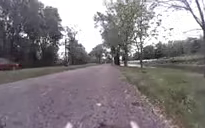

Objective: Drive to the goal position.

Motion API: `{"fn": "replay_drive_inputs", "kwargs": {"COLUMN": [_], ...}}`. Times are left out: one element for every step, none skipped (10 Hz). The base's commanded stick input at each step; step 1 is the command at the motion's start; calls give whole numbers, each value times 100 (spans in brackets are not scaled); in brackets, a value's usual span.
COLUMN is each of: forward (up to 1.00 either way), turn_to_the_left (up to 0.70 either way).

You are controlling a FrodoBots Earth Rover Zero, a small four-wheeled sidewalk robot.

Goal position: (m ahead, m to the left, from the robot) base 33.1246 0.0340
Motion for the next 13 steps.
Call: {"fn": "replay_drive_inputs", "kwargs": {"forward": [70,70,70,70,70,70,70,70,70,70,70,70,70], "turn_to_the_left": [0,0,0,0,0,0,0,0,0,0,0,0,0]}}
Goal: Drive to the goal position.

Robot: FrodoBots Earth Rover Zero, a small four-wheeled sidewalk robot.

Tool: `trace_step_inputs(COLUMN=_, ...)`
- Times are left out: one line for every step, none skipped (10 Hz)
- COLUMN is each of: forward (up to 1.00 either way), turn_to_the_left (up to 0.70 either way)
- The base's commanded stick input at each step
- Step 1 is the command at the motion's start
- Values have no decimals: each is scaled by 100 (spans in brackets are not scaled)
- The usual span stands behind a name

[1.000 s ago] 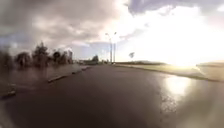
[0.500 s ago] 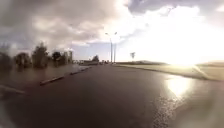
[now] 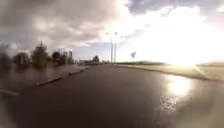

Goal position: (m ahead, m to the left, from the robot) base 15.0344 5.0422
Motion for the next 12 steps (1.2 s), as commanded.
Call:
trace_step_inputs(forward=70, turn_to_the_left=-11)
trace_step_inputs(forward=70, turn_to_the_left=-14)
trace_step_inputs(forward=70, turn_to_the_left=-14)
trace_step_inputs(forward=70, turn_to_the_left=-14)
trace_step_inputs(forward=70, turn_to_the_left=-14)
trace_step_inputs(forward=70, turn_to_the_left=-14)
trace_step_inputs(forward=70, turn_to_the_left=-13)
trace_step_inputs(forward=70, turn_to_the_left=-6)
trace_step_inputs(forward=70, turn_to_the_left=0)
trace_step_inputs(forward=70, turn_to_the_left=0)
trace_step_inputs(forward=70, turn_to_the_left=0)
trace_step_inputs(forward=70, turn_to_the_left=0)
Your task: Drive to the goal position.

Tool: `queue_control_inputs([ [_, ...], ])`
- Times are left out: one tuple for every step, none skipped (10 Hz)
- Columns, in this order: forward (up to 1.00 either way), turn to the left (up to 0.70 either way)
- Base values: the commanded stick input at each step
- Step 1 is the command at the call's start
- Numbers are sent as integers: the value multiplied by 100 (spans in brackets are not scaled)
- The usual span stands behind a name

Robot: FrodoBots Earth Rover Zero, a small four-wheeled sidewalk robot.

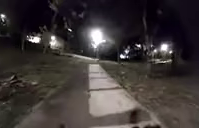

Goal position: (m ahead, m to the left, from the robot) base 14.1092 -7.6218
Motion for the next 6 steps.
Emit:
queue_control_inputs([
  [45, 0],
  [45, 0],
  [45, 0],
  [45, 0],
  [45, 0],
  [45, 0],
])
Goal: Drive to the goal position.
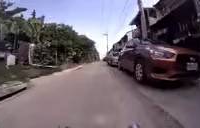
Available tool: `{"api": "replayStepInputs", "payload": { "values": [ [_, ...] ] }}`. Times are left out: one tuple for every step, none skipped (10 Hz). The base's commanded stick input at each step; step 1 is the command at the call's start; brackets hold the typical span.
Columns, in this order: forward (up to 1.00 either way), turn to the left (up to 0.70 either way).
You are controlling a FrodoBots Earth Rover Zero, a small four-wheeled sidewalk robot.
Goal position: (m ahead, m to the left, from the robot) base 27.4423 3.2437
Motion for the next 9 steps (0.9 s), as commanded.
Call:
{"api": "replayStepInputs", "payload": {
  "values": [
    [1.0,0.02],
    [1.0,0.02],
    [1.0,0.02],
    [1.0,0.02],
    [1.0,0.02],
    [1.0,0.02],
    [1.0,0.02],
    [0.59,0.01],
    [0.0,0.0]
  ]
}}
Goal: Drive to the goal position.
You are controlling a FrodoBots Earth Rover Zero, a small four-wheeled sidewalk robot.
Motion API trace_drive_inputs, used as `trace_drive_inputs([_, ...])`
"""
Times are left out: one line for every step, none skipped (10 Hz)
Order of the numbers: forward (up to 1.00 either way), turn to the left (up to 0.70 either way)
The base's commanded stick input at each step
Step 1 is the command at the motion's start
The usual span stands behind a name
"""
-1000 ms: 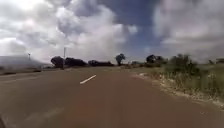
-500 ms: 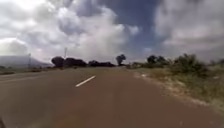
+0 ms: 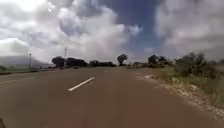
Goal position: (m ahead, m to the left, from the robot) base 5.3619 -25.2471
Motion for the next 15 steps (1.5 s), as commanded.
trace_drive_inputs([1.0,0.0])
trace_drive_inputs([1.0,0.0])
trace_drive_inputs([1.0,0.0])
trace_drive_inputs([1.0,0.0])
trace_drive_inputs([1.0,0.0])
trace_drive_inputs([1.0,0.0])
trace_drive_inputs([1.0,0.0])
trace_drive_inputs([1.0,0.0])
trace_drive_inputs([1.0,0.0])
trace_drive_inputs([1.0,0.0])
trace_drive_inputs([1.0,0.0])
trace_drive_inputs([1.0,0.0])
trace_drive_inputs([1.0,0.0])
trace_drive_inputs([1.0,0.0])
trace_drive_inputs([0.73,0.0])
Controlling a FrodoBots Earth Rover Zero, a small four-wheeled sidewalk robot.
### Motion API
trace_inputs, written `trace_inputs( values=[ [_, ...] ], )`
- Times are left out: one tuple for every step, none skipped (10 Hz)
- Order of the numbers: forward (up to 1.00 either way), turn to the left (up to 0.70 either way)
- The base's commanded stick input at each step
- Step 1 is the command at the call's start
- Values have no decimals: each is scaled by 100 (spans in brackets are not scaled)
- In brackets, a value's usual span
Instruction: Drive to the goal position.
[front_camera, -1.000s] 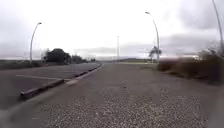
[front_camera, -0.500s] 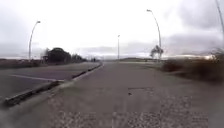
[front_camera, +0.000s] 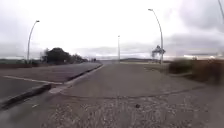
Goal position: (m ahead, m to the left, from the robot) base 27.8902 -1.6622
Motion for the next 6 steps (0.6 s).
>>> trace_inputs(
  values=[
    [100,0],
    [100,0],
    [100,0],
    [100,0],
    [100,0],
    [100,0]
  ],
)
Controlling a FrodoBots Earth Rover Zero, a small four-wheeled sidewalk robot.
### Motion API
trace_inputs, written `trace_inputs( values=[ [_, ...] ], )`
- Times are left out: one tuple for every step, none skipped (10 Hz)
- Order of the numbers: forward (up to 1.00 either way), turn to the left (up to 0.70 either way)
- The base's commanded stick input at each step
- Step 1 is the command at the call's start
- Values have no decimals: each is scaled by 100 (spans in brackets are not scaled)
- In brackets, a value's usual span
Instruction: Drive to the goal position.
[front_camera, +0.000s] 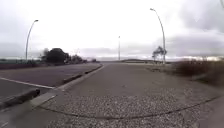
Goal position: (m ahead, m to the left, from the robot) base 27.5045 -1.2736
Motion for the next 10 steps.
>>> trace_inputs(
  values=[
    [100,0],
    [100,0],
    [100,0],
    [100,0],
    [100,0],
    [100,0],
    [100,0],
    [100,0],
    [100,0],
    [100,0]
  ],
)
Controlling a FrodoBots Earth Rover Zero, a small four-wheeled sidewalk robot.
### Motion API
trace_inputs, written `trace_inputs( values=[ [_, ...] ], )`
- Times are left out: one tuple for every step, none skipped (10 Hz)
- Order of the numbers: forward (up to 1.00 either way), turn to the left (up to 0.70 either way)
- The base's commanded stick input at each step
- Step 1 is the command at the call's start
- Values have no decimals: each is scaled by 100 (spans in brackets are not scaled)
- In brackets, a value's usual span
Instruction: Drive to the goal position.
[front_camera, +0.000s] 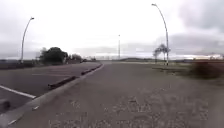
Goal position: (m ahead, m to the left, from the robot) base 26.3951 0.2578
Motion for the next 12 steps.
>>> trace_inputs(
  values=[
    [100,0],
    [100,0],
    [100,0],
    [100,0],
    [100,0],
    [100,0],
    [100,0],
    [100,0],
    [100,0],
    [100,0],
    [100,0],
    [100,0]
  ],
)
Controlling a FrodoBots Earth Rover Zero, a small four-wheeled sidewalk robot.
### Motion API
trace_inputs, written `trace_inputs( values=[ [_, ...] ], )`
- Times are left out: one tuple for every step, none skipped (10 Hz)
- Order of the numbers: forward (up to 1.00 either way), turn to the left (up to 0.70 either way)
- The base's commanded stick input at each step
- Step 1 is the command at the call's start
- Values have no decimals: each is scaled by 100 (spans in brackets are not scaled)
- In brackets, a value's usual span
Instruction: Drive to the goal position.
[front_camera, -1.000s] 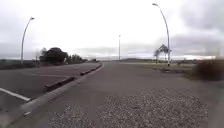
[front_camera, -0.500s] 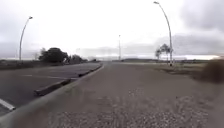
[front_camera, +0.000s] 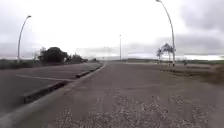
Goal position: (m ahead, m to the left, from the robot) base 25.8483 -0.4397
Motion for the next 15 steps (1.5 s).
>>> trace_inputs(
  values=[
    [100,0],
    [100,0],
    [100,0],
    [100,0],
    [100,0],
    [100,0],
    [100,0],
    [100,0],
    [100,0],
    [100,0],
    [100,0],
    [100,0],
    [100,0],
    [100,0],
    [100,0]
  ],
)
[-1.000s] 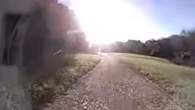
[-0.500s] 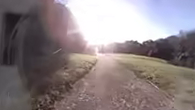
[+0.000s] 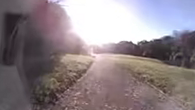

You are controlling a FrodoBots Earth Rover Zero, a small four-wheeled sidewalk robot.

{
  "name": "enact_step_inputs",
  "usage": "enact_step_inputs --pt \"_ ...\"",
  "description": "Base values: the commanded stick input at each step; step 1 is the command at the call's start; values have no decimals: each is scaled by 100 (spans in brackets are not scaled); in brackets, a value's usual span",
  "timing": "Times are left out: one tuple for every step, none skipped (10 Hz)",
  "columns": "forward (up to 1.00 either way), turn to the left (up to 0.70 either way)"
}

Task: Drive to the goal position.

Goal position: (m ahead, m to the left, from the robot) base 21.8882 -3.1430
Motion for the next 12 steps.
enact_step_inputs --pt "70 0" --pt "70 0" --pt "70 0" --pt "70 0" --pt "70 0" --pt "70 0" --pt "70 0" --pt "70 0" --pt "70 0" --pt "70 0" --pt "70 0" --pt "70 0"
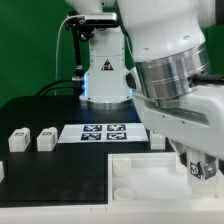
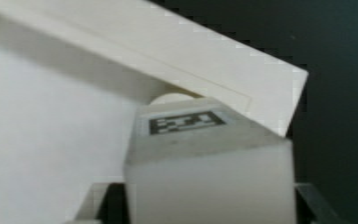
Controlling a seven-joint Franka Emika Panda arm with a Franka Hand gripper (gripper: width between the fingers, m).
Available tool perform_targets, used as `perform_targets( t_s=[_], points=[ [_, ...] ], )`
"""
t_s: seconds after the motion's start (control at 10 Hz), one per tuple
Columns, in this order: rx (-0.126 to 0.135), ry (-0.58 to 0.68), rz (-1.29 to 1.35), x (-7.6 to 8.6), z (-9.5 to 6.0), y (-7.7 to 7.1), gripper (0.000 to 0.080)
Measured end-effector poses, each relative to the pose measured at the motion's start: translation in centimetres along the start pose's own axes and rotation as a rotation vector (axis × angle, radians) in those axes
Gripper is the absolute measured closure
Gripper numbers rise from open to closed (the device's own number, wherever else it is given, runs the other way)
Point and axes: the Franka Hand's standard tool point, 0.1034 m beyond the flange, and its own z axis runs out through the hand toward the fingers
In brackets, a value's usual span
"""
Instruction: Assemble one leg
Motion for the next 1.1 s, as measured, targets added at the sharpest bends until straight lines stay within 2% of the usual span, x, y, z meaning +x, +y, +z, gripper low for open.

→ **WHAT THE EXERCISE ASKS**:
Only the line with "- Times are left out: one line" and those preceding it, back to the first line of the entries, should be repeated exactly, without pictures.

→ **ANSWER TO THIS EXERCISE**:
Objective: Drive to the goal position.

Motion API: `{"fn": "replay_drive_inputs", "kwargs": {"COLUMN": [_], ...}}`. Times are left out: one element for every step, none skipped (10 Hz). The base's commanded stick input at each step; step 1 is the command at the motion's start; calls give whole numbers, each value times 100 (spans in brackets are not scaled); in brackets, a value's usual span.
COLUMN is each of: forward (up to 1.00 either way), turn_to_the_left (up to 0.70 either way).

You are controlling a FrodoBots Earth Rover Zero, a small four-wheeled sidewalk robot.

Goal position: (m ahead, m to the left, from the robot) base 33.1246 0.0340
Motion for the next 13 steps.
Call: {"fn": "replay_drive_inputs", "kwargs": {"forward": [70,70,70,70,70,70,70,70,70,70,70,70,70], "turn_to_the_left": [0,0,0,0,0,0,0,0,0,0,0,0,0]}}
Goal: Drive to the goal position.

Robot: FrodoBots Earth Rover Zero, a small four-wheeled sidewalk robot.

Tool: `trace_step_inputs(COLUMN=_, ...)`
- Times are left out: one line for every step, none skipped (10 Hz)

The output above is complete as it stands.